Increasing the diversity of diets will require a greater recognition of the values, beyond price, associated with food. Different diets could drive a more diversified agriculture, creating more mixed farms, multifunctional and resilient landscapes, and rural employment. At the same time, a greater focus on overall system efficiency could lower waste, reduce greenhouse gas emissions, and make space for land-based climate mitigation.

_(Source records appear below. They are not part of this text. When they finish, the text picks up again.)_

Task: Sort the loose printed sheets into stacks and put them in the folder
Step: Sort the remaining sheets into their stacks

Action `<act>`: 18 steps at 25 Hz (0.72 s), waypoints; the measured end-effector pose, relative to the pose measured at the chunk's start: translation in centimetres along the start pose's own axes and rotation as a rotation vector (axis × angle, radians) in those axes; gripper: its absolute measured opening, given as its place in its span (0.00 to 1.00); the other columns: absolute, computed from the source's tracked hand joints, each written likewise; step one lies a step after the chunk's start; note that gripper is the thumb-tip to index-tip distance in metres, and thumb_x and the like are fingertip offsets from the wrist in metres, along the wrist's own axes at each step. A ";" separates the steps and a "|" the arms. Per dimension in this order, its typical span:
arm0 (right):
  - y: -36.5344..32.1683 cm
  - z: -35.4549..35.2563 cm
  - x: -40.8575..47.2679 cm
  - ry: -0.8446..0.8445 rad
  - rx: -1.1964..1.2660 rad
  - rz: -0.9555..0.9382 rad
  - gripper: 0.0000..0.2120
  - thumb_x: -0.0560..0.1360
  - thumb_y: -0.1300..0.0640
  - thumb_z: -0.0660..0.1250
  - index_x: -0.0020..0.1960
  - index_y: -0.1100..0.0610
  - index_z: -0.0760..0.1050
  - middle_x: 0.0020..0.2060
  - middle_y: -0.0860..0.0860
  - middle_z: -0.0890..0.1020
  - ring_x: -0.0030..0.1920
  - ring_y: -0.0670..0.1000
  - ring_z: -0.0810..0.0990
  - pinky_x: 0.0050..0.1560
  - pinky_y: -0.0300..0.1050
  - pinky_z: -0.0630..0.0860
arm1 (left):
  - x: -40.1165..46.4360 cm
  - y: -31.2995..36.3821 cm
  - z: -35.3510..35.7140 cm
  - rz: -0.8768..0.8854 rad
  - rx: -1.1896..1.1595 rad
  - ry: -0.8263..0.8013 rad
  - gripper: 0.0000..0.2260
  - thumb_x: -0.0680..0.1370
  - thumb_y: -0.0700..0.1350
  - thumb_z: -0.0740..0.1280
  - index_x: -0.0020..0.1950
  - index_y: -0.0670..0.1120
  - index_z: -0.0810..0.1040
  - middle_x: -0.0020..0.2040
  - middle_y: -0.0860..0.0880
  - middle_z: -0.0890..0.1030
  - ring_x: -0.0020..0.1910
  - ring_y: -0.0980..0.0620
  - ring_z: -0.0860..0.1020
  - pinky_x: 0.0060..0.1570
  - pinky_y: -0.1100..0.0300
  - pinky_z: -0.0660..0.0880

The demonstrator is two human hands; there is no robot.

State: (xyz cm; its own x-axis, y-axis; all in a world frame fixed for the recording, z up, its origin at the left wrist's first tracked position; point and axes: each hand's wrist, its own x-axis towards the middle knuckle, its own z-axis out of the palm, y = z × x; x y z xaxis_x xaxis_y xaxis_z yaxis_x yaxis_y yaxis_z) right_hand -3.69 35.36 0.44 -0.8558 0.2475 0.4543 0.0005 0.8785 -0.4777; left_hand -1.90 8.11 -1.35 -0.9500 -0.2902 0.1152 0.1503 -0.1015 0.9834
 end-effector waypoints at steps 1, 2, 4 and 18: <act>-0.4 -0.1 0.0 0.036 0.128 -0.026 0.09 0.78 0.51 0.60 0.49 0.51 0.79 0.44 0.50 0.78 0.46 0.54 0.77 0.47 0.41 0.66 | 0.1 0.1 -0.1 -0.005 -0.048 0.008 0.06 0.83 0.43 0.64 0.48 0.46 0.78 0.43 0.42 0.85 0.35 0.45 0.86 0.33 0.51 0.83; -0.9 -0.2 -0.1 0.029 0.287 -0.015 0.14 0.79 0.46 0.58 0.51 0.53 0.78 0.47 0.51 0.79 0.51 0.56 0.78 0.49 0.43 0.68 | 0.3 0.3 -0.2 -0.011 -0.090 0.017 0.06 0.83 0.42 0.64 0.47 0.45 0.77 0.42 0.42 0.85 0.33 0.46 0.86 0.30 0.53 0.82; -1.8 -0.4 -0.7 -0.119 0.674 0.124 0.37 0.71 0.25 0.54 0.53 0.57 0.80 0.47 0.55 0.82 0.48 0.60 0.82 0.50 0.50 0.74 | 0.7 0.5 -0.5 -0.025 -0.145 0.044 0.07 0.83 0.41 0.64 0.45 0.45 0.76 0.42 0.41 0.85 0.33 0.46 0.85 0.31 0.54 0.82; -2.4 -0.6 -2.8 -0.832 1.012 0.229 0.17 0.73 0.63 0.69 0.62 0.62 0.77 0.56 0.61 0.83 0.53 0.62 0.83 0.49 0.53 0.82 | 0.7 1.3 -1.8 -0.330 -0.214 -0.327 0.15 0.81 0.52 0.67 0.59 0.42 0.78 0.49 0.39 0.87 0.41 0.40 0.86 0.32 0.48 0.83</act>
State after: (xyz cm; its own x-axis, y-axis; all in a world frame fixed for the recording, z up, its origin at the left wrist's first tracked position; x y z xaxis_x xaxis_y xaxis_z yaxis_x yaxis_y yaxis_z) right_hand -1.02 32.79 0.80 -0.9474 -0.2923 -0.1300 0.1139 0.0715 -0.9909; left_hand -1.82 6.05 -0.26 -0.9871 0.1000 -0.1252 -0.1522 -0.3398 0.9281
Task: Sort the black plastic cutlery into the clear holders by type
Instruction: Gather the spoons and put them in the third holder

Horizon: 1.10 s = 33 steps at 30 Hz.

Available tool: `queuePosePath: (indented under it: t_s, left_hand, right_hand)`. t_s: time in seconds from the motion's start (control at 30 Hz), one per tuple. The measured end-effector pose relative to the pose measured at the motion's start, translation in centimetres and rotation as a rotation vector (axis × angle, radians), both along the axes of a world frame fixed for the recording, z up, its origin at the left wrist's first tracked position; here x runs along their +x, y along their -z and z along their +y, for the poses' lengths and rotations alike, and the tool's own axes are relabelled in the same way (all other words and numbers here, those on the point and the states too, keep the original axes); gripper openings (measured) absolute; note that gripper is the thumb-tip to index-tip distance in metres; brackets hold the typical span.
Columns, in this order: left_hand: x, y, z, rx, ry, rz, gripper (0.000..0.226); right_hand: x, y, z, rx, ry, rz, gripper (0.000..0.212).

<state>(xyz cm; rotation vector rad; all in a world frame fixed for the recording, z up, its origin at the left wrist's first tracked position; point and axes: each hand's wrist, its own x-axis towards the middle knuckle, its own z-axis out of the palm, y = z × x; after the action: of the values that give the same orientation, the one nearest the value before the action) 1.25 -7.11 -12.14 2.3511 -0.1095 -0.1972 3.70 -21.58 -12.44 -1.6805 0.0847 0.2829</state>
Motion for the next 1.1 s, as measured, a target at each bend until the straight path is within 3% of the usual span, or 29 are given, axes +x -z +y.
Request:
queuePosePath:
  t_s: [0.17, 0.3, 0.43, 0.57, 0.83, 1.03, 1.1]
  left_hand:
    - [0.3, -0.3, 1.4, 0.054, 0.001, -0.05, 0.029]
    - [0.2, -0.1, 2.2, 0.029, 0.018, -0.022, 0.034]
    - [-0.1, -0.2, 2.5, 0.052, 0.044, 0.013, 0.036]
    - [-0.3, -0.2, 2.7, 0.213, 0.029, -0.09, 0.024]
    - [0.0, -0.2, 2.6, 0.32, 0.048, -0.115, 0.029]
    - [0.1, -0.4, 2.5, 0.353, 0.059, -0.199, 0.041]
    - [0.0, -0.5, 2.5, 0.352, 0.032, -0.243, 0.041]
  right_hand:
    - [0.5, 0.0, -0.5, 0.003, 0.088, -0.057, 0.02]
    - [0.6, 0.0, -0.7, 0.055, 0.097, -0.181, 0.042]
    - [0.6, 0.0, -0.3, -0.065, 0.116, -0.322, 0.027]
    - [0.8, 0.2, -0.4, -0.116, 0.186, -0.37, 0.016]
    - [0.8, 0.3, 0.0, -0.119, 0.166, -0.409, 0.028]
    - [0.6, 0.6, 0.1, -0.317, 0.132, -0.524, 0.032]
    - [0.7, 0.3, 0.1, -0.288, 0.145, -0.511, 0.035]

Research and development could explore the nutritional profiles of a wider variety of plants as well as the bioavailability of nutrients at different points in the supply chain. (Box 3-1 provides an example of the need for research and development on the major nutrients as well as on a broader range of foods.) Greater knowledge of phenotype–genotype associations could help breeders improve nutritional qualities. As a specific example, foods like brussels sprouts and quinoa have seen large increases in demand in recent years, in part because of advances in breeding that have improved their quality. If a market potential for a healthy food was identified, crops could be developed to meet that demand.
Demand side changes in diets could reduce environmental harms by altering the kinds of foods eaten. Examples range from purely vegan diets that include no animal-source foods to pescatarian and Mediterranean diets that include seafood and moderate meat consumption. Better understanding of the food system as a whole, including its dependencies, opportunities, and change levers, could foster the structural changes that are needed all the way from farms to consumers. Creating a sustainable agriculture will require a focus on food systems, not just farms; farming systems, not just crops; and landscapes, not just fields.